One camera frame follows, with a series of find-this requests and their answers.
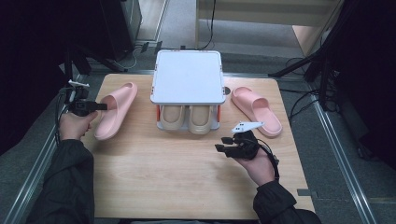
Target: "light wood tabletop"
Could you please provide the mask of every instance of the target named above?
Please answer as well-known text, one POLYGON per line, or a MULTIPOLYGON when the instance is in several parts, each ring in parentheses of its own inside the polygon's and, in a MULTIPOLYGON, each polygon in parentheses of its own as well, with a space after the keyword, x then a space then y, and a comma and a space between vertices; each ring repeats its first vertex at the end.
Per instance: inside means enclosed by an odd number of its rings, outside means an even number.
MULTIPOLYGON (((227 95, 218 130, 205 135, 157 128, 156 105, 150 101, 152 75, 105 77, 96 102, 127 82, 138 87, 119 132, 111 139, 94 136, 99 117, 83 137, 94 156, 96 217, 172 219, 257 219, 253 211, 256 184, 246 170, 215 149, 221 137, 232 137, 239 121, 249 121, 227 95)), ((280 160, 280 183, 297 200, 296 207, 314 211, 279 88, 271 78, 224 77, 231 90, 245 86, 263 95, 283 125, 282 134, 266 142, 280 160)))

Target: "human hand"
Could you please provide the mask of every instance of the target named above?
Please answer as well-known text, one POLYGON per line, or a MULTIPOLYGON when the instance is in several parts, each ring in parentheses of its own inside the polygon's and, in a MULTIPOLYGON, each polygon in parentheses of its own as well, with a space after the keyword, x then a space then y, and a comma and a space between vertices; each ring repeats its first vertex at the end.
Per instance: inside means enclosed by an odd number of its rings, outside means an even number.
POLYGON ((251 161, 245 159, 235 160, 247 170, 250 178, 258 186, 275 180, 274 167, 267 154, 262 149, 259 149, 256 157, 251 161))
POLYGON ((98 112, 92 112, 86 117, 80 117, 73 113, 62 114, 60 120, 59 133, 61 140, 77 139, 80 140, 81 136, 85 134, 90 128, 90 122, 98 116, 98 112))

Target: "shoe rack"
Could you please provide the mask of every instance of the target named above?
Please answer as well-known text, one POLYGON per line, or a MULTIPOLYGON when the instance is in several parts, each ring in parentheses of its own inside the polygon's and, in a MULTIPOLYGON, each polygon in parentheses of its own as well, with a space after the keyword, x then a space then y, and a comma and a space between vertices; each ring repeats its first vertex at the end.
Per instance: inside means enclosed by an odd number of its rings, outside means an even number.
POLYGON ((211 107, 211 128, 219 128, 220 105, 226 99, 220 53, 213 50, 160 50, 154 69, 150 100, 157 106, 157 127, 163 105, 184 105, 184 121, 179 130, 187 131, 191 107, 211 107))

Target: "black jacket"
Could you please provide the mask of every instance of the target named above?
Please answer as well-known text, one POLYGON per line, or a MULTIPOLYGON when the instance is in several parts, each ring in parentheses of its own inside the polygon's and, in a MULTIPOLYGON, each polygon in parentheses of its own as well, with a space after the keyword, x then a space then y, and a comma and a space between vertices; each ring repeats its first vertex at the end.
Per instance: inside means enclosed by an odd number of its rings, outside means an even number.
MULTIPOLYGON (((318 217, 296 210, 293 196, 278 182, 257 188, 253 208, 264 223, 320 223, 318 217)), ((52 157, 43 189, 26 223, 93 223, 93 156, 78 140, 64 140, 52 157)))

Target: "slipper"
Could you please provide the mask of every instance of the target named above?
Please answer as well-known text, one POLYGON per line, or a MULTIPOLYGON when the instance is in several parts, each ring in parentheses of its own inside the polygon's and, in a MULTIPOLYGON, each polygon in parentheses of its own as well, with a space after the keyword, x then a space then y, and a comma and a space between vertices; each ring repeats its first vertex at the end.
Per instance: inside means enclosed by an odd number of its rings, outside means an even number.
POLYGON ((268 100, 246 87, 233 90, 233 103, 253 122, 264 122, 259 127, 264 135, 274 137, 282 132, 282 125, 271 110, 268 100))
POLYGON ((206 134, 212 127, 212 106, 191 105, 189 131, 196 134, 206 134))
POLYGON ((101 104, 107 104, 107 110, 102 111, 101 120, 95 131, 96 139, 107 140, 119 131, 136 94, 137 86, 129 82, 101 100, 101 104))
POLYGON ((183 125, 184 105, 162 105, 160 122, 165 130, 178 130, 183 125))

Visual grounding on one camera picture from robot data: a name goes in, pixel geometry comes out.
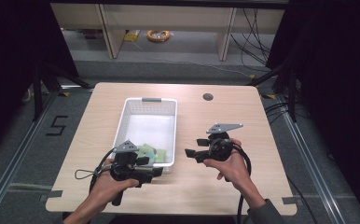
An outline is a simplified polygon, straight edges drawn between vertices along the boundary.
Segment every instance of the white plastic basket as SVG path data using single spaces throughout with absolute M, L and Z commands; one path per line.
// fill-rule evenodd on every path
M 148 144 L 165 149 L 165 162 L 154 163 L 170 172 L 174 163 L 177 101 L 165 98 L 128 98 L 122 109 L 113 147 L 130 140 L 136 146 Z

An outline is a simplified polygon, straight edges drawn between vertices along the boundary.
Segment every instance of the wire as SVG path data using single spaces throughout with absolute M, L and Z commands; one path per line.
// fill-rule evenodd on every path
M 138 46 L 134 41 L 131 41 L 131 42 L 133 43 L 134 46 L 136 46 L 136 48 L 140 49 L 140 50 L 143 51 L 143 52 L 146 52 L 144 49 L 142 49 L 140 46 Z M 151 57 L 151 56 L 149 56 L 149 55 L 146 55 L 146 57 L 148 57 L 148 58 L 150 58 L 150 59 L 153 59 L 153 60 L 156 60 L 156 61 L 163 61 L 163 62 L 169 62 L 169 63 L 189 63 L 189 64 L 196 64 L 196 65 L 199 65 L 199 66 L 212 67 L 212 68 L 214 68 L 214 69 L 217 69 L 217 70 L 220 70 L 220 71 L 223 71 L 223 72 L 238 73 L 238 74 L 241 74 L 241 75 L 243 75 L 243 76 L 245 76 L 245 77 L 250 78 L 248 75 L 246 75 L 245 73 L 242 73 L 242 72 L 240 72 L 240 71 L 223 69 L 223 68 L 216 67 L 216 66 L 210 65 L 210 64 L 201 64 L 201 63 L 192 63 L 192 62 L 173 61 L 173 60 L 168 60 L 168 59 L 154 58 L 154 57 Z
M 260 70 L 260 69 L 255 69 L 255 68 L 249 67 L 246 64 L 244 64 L 244 62 L 243 62 L 243 50 L 241 51 L 241 60 L 242 60 L 243 66 L 248 68 L 248 69 L 255 70 L 255 71 L 258 71 L 258 72 L 269 72 L 269 71 L 264 71 L 264 70 Z
M 276 104 L 276 105 L 270 105 L 267 108 L 265 108 L 265 113 L 268 114 L 273 109 L 277 109 L 277 108 L 285 106 L 285 105 L 288 105 L 288 103 L 279 103 L 279 104 Z
M 278 112 L 275 112 L 275 113 L 271 113 L 271 114 L 269 114 L 269 115 L 267 115 L 267 118 L 268 117 L 272 117 L 273 115 L 277 115 L 277 114 L 283 114 L 283 112 L 285 113 L 285 112 L 287 112 L 287 111 L 278 111 Z
M 96 180 L 98 179 L 98 175 L 100 173 L 100 171 L 102 170 L 102 166 L 104 165 L 105 160 L 108 158 L 108 156 L 110 156 L 110 154 L 113 152 L 114 147 L 111 148 L 102 158 L 101 162 L 99 163 L 99 165 L 95 168 L 95 171 L 92 174 L 92 179 L 90 180 L 90 191 L 92 190 L 93 186 L 96 183 Z
M 78 173 L 78 172 L 86 172 L 86 173 L 90 173 L 90 175 L 86 175 L 86 176 L 83 176 L 83 177 L 78 177 L 78 176 L 77 176 L 77 173 Z M 93 171 L 78 169 L 78 170 L 75 171 L 75 178 L 76 178 L 76 179 L 85 179 L 85 178 L 87 178 L 87 177 L 89 177 L 89 176 L 92 176 L 93 174 L 95 174 Z
M 249 175 L 252 174 L 252 163 L 250 162 L 250 158 L 247 156 L 247 154 L 244 152 L 244 150 L 242 149 L 242 147 L 238 144 L 233 144 L 233 149 L 237 150 L 242 157 L 244 158 L 244 161 L 246 162 L 246 168 L 247 168 L 247 172 L 249 173 Z M 239 204 L 238 204 L 238 215 L 237 215 L 237 223 L 241 223 L 241 219 L 242 219 L 242 207 L 243 207 L 243 196 L 241 195 L 241 197 L 239 198 Z
M 297 188 L 296 184 L 293 182 L 293 180 L 290 179 L 290 177 L 288 175 L 287 176 L 288 182 L 290 182 L 290 184 L 294 187 L 294 189 L 298 192 L 299 196 L 301 197 L 301 200 L 305 203 L 306 207 L 308 208 L 309 213 L 311 214 L 311 217 L 313 219 L 314 223 L 317 223 L 317 219 L 313 214 L 313 211 L 311 210 L 311 208 L 309 207 L 309 204 L 307 203 L 307 201 L 305 200 L 303 194 L 301 193 L 301 191 Z
M 287 112 L 288 112 L 288 110 L 279 112 L 280 115 L 278 115 L 276 118 L 274 118 L 274 119 L 270 122 L 270 125 L 271 125 L 276 119 L 278 119 L 281 115 L 283 115 L 283 114 L 285 114 L 285 113 L 287 113 Z
M 238 46 L 238 48 L 239 48 L 242 52 L 248 54 L 250 57 L 254 58 L 254 59 L 255 59 L 256 61 L 258 61 L 259 63 L 262 63 L 263 65 L 265 65 L 265 61 L 263 61 L 262 59 L 258 58 L 254 53 L 250 52 L 249 50 L 247 50 L 247 49 L 245 48 L 245 45 L 247 44 L 247 41 L 246 41 L 243 45 L 241 45 L 241 44 L 235 39 L 235 37 L 233 36 L 233 34 L 230 34 L 230 36 L 232 37 L 232 40 L 235 42 L 235 44 Z
M 247 17 L 247 14 L 246 14 L 245 9 L 243 9 L 244 17 L 246 18 L 247 23 L 249 24 L 249 27 L 250 27 L 250 34 L 249 34 L 249 36 L 246 38 L 246 43 L 249 42 L 249 43 L 250 43 L 252 46 L 254 46 L 256 49 L 260 49 L 260 50 L 261 50 L 261 53 L 262 53 L 262 55 L 263 55 L 263 57 L 264 57 L 264 59 L 265 59 L 265 62 L 266 62 L 266 60 L 268 59 L 268 56 L 267 56 L 266 53 L 269 52 L 270 49 L 269 49 L 268 47 L 266 47 L 264 44 L 262 44 L 261 39 L 259 38 L 258 23 L 257 23 L 257 21 L 256 21 L 256 19 L 257 19 L 257 13 L 258 13 L 258 10 L 255 8 L 255 9 L 254 9 L 254 14 L 255 14 L 255 15 L 254 15 L 254 21 L 253 21 L 253 25 L 252 25 L 251 22 L 250 22 L 250 20 L 249 20 L 249 18 Z M 254 36 L 254 38 L 256 39 L 259 47 L 255 46 L 254 44 L 252 44 L 252 43 L 249 41 L 249 37 L 250 37 L 251 34 L 253 34 L 253 36 Z

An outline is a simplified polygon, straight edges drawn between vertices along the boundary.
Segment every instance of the forearm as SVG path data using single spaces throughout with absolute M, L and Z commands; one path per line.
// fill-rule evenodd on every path
M 245 181 L 241 186 L 235 186 L 235 188 L 241 192 L 241 195 L 249 204 L 250 209 L 256 209 L 265 204 L 264 198 L 251 180 Z
M 94 205 L 93 201 L 87 198 L 74 213 L 72 213 L 63 223 L 64 224 L 81 224 L 88 223 L 94 216 L 99 213 L 99 210 Z

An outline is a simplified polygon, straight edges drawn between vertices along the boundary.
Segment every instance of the hand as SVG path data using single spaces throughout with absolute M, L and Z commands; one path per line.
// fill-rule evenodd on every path
M 235 145 L 241 146 L 241 141 L 230 138 Z M 243 156 L 235 149 L 232 149 L 231 155 L 226 161 L 215 161 L 212 159 L 204 160 L 207 167 L 213 167 L 219 171 L 217 179 L 223 176 L 232 182 L 235 189 L 241 192 L 243 198 L 249 204 L 251 209 L 258 208 L 265 204 L 264 199 L 259 194 L 247 171 Z
M 104 164 L 111 162 L 113 162 L 113 159 L 108 159 Z M 122 190 L 134 188 L 138 185 L 139 181 L 135 179 L 117 181 L 113 179 L 109 171 L 102 172 L 87 199 L 64 223 L 87 223 L 98 213 L 102 212 L 107 204 L 111 203 Z

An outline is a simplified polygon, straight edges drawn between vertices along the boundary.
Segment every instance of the black cable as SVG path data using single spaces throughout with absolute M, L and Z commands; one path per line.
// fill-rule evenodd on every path
M 278 119 L 281 115 L 283 115 L 283 114 L 285 114 L 285 113 L 287 113 L 287 112 L 288 112 L 288 110 L 281 111 L 281 112 L 280 112 L 280 115 L 278 115 L 276 118 L 274 118 L 274 119 L 270 122 L 270 125 L 271 125 L 276 119 Z
M 99 165 L 95 168 L 95 171 L 93 172 L 93 175 L 92 175 L 92 179 L 90 180 L 90 191 L 92 190 L 93 186 L 95 185 L 96 183 L 96 180 L 98 179 L 98 175 L 99 175 L 99 172 L 101 171 L 102 169 L 102 165 L 104 164 L 105 160 L 107 159 L 107 157 L 113 152 L 113 148 L 110 149 L 105 155 L 104 157 L 102 158 L 101 162 L 99 163 Z
M 241 60 L 242 60 L 243 66 L 250 69 L 250 70 L 254 70 L 254 71 L 258 71 L 258 72 L 269 72 L 269 71 L 265 71 L 265 70 L 255 69 L 255 68 L 249 67 L 246 64 L 244 64 L 244 62 L 243 62 L 243 51 L 241 51 Z
M 237 150 L 239 152 L 239 154 L 241 154 L 244 161 L 246 162 L 247 172 L 249 173 L 249 175 L 251 175 L 252 174 L 252 163 L 250 162 L 250 158 L 247 156 L 247 154 L 244 152 L 244 150 L 242 149 L 242 147 L 240 145 L 234 143 L 233 144 L 233 149 Z M 238 204 L 238 215 L 237 215 L 237 223 L 238 224 L 242 223 L 243 200 L 244 200 L 244 198 L 241 195 L 241 197 L 239 199 L 239 204 Z
M 288 105 L 288 103 L 279 103 L 279 104 L 275 104 L 275 105 L 270 105 L 267 108 L 265 108 L 265 114 L 268 114 L 272 110 L 280 108 L 280 107 L 285 106 L 285 105 Z
M 253 25 L 250 23 L 249 18 L 247 17 L 246 11 L 245 11 L 244 9 L 243 9 L 243 14 L 244 14 L 244 17 L 246 18 L 247 23 L 249 24 L 249 27 L 250 27 L 250 34 L 249 34 L 249 36 L 247 37 L 246 40 L 247 40 L 252 46 L 254 46 L 256 49 L 264 50 L 264 49 L 263 49 L 263 47 L 264 47 L 264 48 L 270 50 L 269 48 L 267 48 L 265 45 L 263 45 L 263 44 L 261 43 L 261 41 L 260 41 L 260 39 L 259 39 L 259 35 L 258 35 L 258 37 L 257 37 L 257 36 L 256 36 L 256 33 L 255 33 L 255 31 L 254 31 L 255 25 L 257 26 L 257 22 L 256 22 L 256 11 L 255 11 L 255 20 L 254 20 L 254 22 L 253 22 Z M 257 47 L 257 46 L 255 46 L 254 44 L 252 44 L 252 43 L 248 40 L 251 34 L 253 34 L 253 36 L 255 37 L 255 39 L 256 39 L 256 41 L 258 42 L 260 48 Z
M 233 36 L 233 34 L 230 34 L 230 36 L 232 37 L 233 41 L 235 42 L 235 44 L 238 46 L 238 48 L 242 51 L 242 52 L 245 52 L 247 53 L 248 55 L 250 55 L 252 58 L 254 58 L 256 61 L 258 61 L 259 63 L 262 63 L 265 65 L 265 62 L 258 58 L 254 53 L 250 52 L 249 50 L 247 50 L 244 46 L 247 42 L 245 42 L 243 44 L 243 46 L 235 39 L 235 37 Z
M 271 113 L 271 114 L 269 114 L 269 115 L 267 115 L 267 118 L 269 118 L 269 117 L 272 117 L 273 115 L 277 115 L 277 114 L 283 114 L 283 113 L 285 113 L 286 111 L 278 111 L 278 112 L 275 112 L 275 113 Z
M 249 18 L 247 17 L 246 11 L 243 9 L 244 17 L 246 18 L 247 23 L 249 24 L 249 27 L 250 27 L 250 33 L 253 34 L 253 36 L 256 39 L 258 45 L 260 46 L 260 48 L 257 48 L 257 49 L 261 50 L 261 53 L 262 53 L 262 55 L 263 55 L 263 57 L 265 59 L 265 63 L 266 63 L 266 60 L 268 59 L 268 57 L 266 55 L 266 51 L 264 50 L 264 48 L 266 48 L 266 49 L 269 49 L 269 48 L 261 43 L 261 39 L 259 38 L 259 32 L 258 32 L 258 24 L 256 22 L 256 15 L 257 15 L 257 9 L 256 8 L 255 8 L 254 12 L 255 12 L 255 16 L 254 16 L 255 20 L 254 20 L 253 25 L 252 25 Z
M 308 208 L 309 213 L 311 214 L 311 217 L 313 219 L 314 223 L 317 223 L 317 219 L 313 214 L 313 211 L 311 210 L 311 208 L 309 207 L 308 203 L 306 202 L 303 194 L 301 193 L 301 191 L 297 188 L 296 184 L 294 184 L 293 180 L 290 179 L 290 177 L 288 175 L 287 176 L 288 182 L 290 182 L 290 184 L 294 187 L 294 189 L 298 192 L 299 196 L 301 197 L 301 200 L 305 203 L 306 207 Z

# REQUIREMENT:
Count of lines with the string "hand" in the material above: give that number only.

# RESULT OF THIS EXERCISE:
2